Sober Living by the Sea 2 stars

Photo via Sober Living by the Sea
03/26/11
Housing a drug and alcohol program in the notorious party town of Newport Beach, California may not seem like the best idea, but to Carl Mosen, who founded Sober Living By The Sea in 1986, sequestering the newly sober in some sort of fantasy island makes less sense than teaching them to live in a structured, sober living environment right at the center of the society where they drank and used. Though S.L.B.T.S.’s founding idea is sound and most clients are funneled in here after attending primary care facilities, putting fragile individuals in an urban setting with easy access to temptation isn’t always effective. As one alum puts it, “Sober Living isn’t always the soberest of livings.”

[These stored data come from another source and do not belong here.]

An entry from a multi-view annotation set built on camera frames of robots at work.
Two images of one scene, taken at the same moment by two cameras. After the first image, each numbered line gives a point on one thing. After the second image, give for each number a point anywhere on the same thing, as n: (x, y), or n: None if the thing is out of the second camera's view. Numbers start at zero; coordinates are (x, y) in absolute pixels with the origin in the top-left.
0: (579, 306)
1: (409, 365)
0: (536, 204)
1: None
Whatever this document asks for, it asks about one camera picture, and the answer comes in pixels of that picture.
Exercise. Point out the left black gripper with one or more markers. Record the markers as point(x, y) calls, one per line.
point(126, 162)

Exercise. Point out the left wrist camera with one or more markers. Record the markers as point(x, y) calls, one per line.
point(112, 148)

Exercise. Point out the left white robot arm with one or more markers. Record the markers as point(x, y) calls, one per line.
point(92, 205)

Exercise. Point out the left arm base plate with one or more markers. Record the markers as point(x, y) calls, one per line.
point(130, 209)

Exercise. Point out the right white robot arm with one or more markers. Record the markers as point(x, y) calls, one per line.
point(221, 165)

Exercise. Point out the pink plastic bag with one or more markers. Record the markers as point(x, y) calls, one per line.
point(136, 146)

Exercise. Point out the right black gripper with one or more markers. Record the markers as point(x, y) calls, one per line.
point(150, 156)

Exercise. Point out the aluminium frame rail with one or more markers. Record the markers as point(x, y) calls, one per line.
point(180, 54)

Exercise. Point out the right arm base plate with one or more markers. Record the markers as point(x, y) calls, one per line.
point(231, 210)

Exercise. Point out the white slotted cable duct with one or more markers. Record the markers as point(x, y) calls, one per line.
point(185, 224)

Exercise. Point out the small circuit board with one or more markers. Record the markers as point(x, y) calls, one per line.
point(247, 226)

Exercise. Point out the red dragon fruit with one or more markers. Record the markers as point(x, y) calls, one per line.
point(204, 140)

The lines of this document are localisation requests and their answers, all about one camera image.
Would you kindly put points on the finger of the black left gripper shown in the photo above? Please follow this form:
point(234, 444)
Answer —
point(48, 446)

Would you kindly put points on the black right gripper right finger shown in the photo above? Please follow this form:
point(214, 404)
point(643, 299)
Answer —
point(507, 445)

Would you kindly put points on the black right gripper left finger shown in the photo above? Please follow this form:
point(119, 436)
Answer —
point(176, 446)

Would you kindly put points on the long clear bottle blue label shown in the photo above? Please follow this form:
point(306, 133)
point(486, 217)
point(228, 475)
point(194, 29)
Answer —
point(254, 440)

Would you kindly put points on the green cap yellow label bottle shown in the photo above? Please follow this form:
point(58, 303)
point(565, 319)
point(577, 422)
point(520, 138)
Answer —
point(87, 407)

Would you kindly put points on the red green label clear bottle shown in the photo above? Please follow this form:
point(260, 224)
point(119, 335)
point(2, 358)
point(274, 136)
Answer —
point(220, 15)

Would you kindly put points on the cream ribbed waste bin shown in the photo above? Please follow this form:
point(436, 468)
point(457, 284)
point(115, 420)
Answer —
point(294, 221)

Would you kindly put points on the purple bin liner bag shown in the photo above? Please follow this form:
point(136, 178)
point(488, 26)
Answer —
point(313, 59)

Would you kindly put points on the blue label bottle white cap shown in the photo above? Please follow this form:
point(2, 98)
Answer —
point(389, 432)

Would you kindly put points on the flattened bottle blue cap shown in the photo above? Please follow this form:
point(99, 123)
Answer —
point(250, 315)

Part of the problem is that not all of S.L.B.T.S.’s residents—they can accommodate up to 500 people in all of their programs—have been treatment before: an admissions counselor determines their readiness for admission after an initial phone assessment roughly an hour long.
That isn’t the only unique aspect of the setup: clients are sprinkled in about 75 beach houses strewn across roughly 15 beach blocks, most of them worn and generic in decor, each filled with up to six people and overseen by a house manager who’s also in recovery. All the residents then gather at a centralized office for groups, meetings, and individual sessions.
A typical day begins with an informal meditation at the individual houses followed by breakfast (everyone is supplied with weekly Albertson’s supermarket cards to purchase and prepare all their own food) and chores. A long string of process groups, 12-step studies, individual lectures, and basic workshop begin at 9 a.m. Clients break at midday for lunch and are allowed an hour at the gym before resuming for more groups until four in the afternoon. Every evening, there’s a required A.A. or N.A. meeting at the local Alano Club.
Upon admission, every client is gifted with a bicycle beach cruiser. “Not having to depend on staff for rides was great,” enthuses an alum. “We could go wherever we wanted.” Which, when combined with bikini-clad women and the influence of the surrounding lax beach lifestyle, can mean trouble: rehab romances, by most accounts, blossom with impunity. “Unless you’re caught having sex in one of the houses,” a recent grad reports, “they are going to look the other way or give you a warning.”
Even more alarming, relapses at S.L.B.T.S. tend to happen in droves. Although the facility tests clients for drugs every three days, savvy addicts are able to fake tests even if what they’re doing is glaringly apparent. “I was using dope for about two weeks without getting caught,” admits an alum who was passing her U.A. (urine analysis) tests by using fake urine from a friend. “I was nodding out constantly—in groups, meetings, everywhere. They finally got smart enough to ambush me with a surprise test.” Still, a dirty U.A. only means being sent to a neighboring detox facility, with increasing increments of time for each slip—three days for the first one, five days for the second and “to be determined” after that point. “I used six times when I was there, but they kept letting me back in because my family kept writing checks,” reports an alum.
S.L.B.T.S. has many additional programs, ranging from an eating disorder house and alternative sentencing for non-violent substance related offenses, to a Christian-based track and an academic program, T.E.A.C.H., where clients can take classes at local colleges. One happy alum says that “being in a sober environment and under a watchful eye gave me the confidence to give school another shot.” And—who knows—maybe she even got a tan in the process.